Вот толстовский отец Сергий. Он узнаёт, что его невеста – любовница государя, и уходит в затвор. Проходит время, к нему является дама, желающая его соблазнить, но отец Сергий отрубает себе топором палец. Бедная соблазнительница, узрев всё это, меняет всю жизнь и через год уходит в монастырь.
*
Происходят дискретные изменения: раз, и всё. Рычаг из положения «1» перемещается в положение «2». Это зрелищно, а значит театрально, киношно, книжно, в конце концов. Но, оглядывая собственную жизнь, я не нахожу ни одного примера подобной дискретности.
*
Резкие движения были, и много. Но, зная себя, я прекрасно понимаю, что любому резкому движению предшествовала тяжкая и длительная прелюдия. Иногда длившаяся годы, годы. Те, кто знают меня, могут со мной не согласиться, но, право, я очень терпелив. Причём совершенно не ведаю, хорошо это или плохо. «Плохо» - если помнить о том, что «резкое движение» в конце концов последует, и чем больше терпишь, тем оно резче. Но я не о том.
*
Чаще в реальной жизни узнавание того, что твоя невеста – любовница государя, не единовременное, оно разбито на множество «точек узнавания», или же на пунктир, или же на начертанные на узкой бумажной ленте знаки азбуки Морзе; не важно, главное в том, что – то ли так Господь нас бережёт? – что некий удар, могущий оказаться смертельным, разбит на некоторое количество щелчков по́ носу.
*
Вот тут тонкость: кто-то, получая щелки по носу, чихает и легко негодует лишь для того, чтобы через пять минут совершенно забыть о наглом поступке неизвестного . И все последующие щелчки он рассматривает отдельно и независимо от предыдущих. Я к таковым не отношусь.
*
Я отношусь к эдаким параноикам, который складывает щелчок за щелчком, документирует их, находит связи, подобия и параллели, силясь понять общий замысел всех этих сообщений.
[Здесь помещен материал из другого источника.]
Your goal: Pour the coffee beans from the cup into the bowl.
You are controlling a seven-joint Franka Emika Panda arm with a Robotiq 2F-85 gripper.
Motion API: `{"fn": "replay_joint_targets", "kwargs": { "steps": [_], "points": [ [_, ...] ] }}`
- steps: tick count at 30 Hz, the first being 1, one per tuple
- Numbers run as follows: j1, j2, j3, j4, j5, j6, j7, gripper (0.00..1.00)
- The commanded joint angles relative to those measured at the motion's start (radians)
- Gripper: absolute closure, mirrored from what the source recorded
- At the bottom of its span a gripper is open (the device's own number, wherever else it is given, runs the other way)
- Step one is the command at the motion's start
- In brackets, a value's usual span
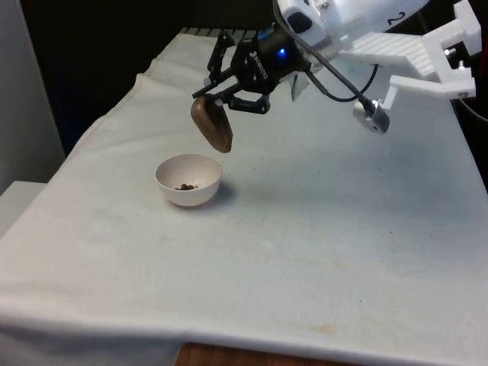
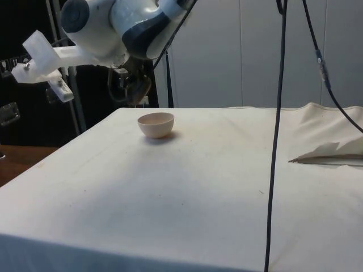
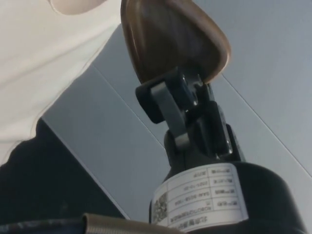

Скажу, что, несмотря на то, что результаты всех моих упражнений неутешительны, я абсолютно уверен в правильности подобных действий.
*
Впрочем, упомянутая «неутешительность» тоже особого рода. Я могу прогнозировать дальнейшие события, но тем самым превращаюсь в своего же врага, поскольку прогнозы чаще всего сулят мне мало доброго. Оттого происходит раздвоение моё: я знаю, как оно будет, но предпочитаю насвистывать милейшую мелодию под названием Little white lie. Это - никудышная разновидность оптимизма, но я предпочитаю её всем иным прочим.
*
И вот к чему я веду; всё чаще я интуитивно чувствую, что всё-то я про себя знаю, но знание это сокрыто от меня. Скажем, есть в моей голове грифельная доска, и на ней от рождения моего написана какая-то непонятная мне дребедень. Но вот проходит лет двадцать, и мне становится известно, что это некий древний язык. Я начинаю его расшифровывать, и годам к тридцати, глядишь, пару строк с грехом пополам прочитаю. Et cetera.
*
А, быть может, иначе. Душа наша – закопченное дочерна стекло. Там, на этом стекле, всё и написано. Но сажа не даёт нам возможности хоть что-то уяснить для себя. Лишь изредка кто-то мазнёт по этому стеклу рукой или локтем, - тут-то мы и можем выхватить слово, другое, фразу какую.
*
Или же иду я коридором длинным-предлинным, на стенах которого знаки, слова, чертежи, а в руках моих несчастный фонарик, бьющий на метр-другой. Иду, читаю, но узнаю лишь то, что происходит со мной здесь и сейчас и что на завтра предполагается.
*
А, быть может, не человек я, а самая настоящая матрёшка. И каждый мой внутренний «Я» знает обо мне всё больше и больше, да добраться до них сложно, если вообще возможно. А в последней матрёшке утка, а в утке яйцо, а в яйце иголка.